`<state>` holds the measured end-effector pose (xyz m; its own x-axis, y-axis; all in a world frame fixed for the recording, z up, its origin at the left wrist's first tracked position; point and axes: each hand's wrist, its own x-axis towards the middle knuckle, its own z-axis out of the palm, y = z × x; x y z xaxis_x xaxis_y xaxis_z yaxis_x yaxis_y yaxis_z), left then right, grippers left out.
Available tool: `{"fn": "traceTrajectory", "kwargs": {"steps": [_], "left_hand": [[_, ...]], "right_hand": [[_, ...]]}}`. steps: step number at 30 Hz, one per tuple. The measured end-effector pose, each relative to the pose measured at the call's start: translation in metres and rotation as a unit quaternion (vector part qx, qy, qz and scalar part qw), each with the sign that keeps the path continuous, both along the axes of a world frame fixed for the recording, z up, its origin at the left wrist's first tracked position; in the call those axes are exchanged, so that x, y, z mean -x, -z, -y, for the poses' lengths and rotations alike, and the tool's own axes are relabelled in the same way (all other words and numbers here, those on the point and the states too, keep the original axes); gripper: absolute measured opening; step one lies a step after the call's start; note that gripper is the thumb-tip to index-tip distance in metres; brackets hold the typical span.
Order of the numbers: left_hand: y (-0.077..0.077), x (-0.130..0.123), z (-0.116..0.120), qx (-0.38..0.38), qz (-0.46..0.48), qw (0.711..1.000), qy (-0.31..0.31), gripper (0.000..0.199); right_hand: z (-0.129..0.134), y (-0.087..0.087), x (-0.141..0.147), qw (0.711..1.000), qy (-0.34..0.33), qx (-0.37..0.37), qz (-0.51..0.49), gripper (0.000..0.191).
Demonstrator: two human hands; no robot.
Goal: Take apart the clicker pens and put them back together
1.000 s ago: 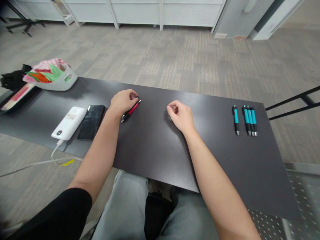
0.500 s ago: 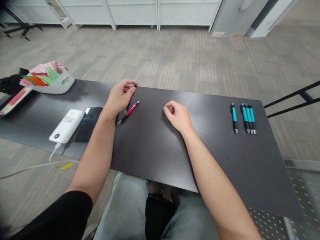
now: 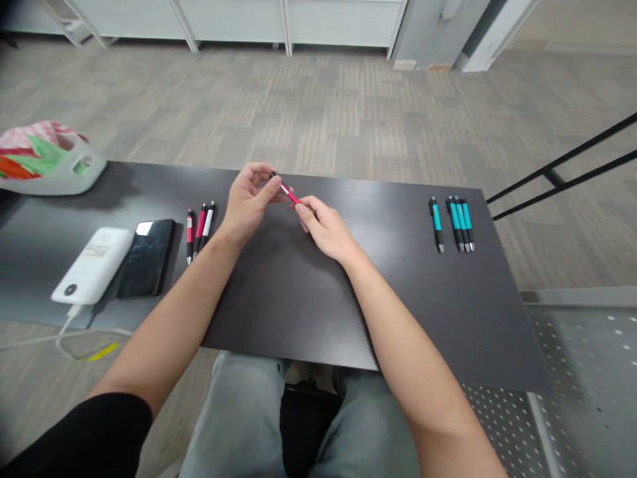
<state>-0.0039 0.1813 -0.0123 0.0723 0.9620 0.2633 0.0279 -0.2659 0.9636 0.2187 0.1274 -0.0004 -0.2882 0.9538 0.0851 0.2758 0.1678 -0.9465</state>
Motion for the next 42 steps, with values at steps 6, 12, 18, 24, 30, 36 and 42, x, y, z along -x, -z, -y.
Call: {"fn": "traceTrajectory", "kwargs": {"steps": [6, 12, 18, 24, 30, 36, 42], "left_hand": [[-0.003, 0.005, 0.001, -0.014, -0.032, 0.998, -0.046, 0.063], [-0.013, 0.002, 0.021, -0.065, -0.223, 0.971, 0.055, 0.021], [-0.002, -0.007, 0.022, -0.119, -0.279, 0.945, 0.123, 0.014], [0.001, -0.010, 0.018, -0.155, -0.211, 0.961, 0.089, 0.015], [0.000, -0.014, 0.023, -0.083, -0.119, 0.982, 0.120, 0.035], [-0.006, -0.012, 0.018, -0.034, 0.006, 0.999, 0.042, 0.055], [-0.008, -0.011, 0.015, 0.022, 0.064, 0.995, 0.070, 0.045]], "right_hand": [[-0.011, 0.005, -0.007, 0.997, 0.076, -0.010, -0.031, 0.035], [-0.016, -0.004, -0.017, 0.976, 0.211, 0.014, -0.043, 0.032], [-0.011, -0.001, -0.009, 0.985, 0.137, -0.052, -0.094, 0.057], [-0.015, 0.010, -0.004, 0.978, 0.097, -0.122, -0.140, 0.052], [-0.019, 0.012, -0.010, 0.982, 0.073, -0.131, -0.118, 0.043], [-0.011, 0.000, -0.008, 0.982, -0.010, 0.009, -0.189, 0.047], [0.004, -0.016, 0.004, 0.954, -0.075, 0.159, -0.244, 0.055]]}}
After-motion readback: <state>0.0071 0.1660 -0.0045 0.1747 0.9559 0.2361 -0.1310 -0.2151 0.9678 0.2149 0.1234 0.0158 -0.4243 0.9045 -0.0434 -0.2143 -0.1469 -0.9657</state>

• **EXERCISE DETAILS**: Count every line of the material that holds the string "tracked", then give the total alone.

• **ANSWER BOX**: 2